Exercise: Copy out every line of the data exactly; do not include the images.

*** Given data Section Begins ***

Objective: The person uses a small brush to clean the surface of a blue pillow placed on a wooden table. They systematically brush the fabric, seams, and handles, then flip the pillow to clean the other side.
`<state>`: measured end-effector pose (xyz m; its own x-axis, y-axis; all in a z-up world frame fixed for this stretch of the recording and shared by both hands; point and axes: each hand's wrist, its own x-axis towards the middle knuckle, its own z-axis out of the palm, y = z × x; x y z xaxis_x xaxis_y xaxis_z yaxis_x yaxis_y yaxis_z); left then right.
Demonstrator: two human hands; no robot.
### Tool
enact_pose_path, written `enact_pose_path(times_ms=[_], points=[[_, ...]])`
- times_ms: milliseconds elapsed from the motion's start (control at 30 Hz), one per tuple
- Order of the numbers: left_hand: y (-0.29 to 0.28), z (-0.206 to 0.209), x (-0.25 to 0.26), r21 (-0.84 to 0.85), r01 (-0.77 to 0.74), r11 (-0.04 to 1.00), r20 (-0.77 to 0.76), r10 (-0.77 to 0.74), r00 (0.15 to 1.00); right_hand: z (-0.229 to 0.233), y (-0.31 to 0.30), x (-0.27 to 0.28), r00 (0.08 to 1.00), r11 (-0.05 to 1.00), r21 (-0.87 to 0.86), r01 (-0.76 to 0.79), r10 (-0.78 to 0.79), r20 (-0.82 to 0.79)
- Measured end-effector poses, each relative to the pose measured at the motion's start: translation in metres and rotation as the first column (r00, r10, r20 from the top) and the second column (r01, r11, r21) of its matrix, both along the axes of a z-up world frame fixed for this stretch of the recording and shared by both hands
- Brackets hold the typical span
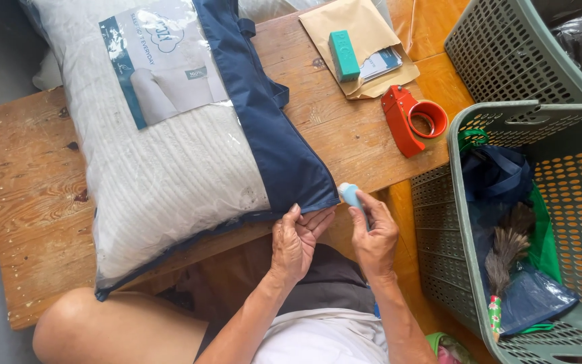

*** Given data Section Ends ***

Answer to this problem:
Objective: The person uses a small brush to clean the surface of a blue pillow placed on a wooden table. They systematically brush the fabric, seams, and handles, then flip the pillow to clean the other side.
`<state>`: measured end-effector pose (xyz m; its own x-axis, y-axis; all in a z-up world frame fixed for this stretch of the recording and shared by both hands; point and axes: each hand's wrist, its own x-axis towards the middle knuckle, its own z-axis out of the palm, y = z × x; x y z xaxis_x xaxis_y xaxis_z yaxis_x yaxis_y yaxis_z); left then right.
Demonstrator: two human hands; no robot.
### Tool
enact_pose_path, written `enact_pose_path(times_ms=[_], points=[[_, ...]])`
- times_ms: milliseconds elapsed from the motion's start (control at 30 Hz), one per tuple
- Order of the numbers: left_hand: y (-0.29 to 0.28), z (-0.206 to 0.209), x (-0.25 to 0.26), r21 (-0.84 to 0.85), r01 (-0.77 to 0.74), r11 (-0.04 to 1.00), r20 (-0.77 to 0.76), r10 (-0.77 to 0.74), r00 (0.15 to 1.00); right_hand: z (-0.229 to 0.233), y (-0.31 to 0.30), x (-0.27 to 0.28), r00 (0.08 to 1.00), r11 (-0.05 to 1.00), r21 (-0.87 to 0.86), r01 (-0.76 to 0.79), r10 (-0.78 to 0.79), r20 (-0.82 to 0.79)
- Measured end-effector poses, each relative to the pose measured at the motion's start: translation in metres and rotation as the first column (r00, r10, r20 from the top) and the second column (r01, r11, r21) of its matrix, both along the axes of a z-up world frame fixed for this stretch of the recording and shared by both hands
- Brackets hold the typical span

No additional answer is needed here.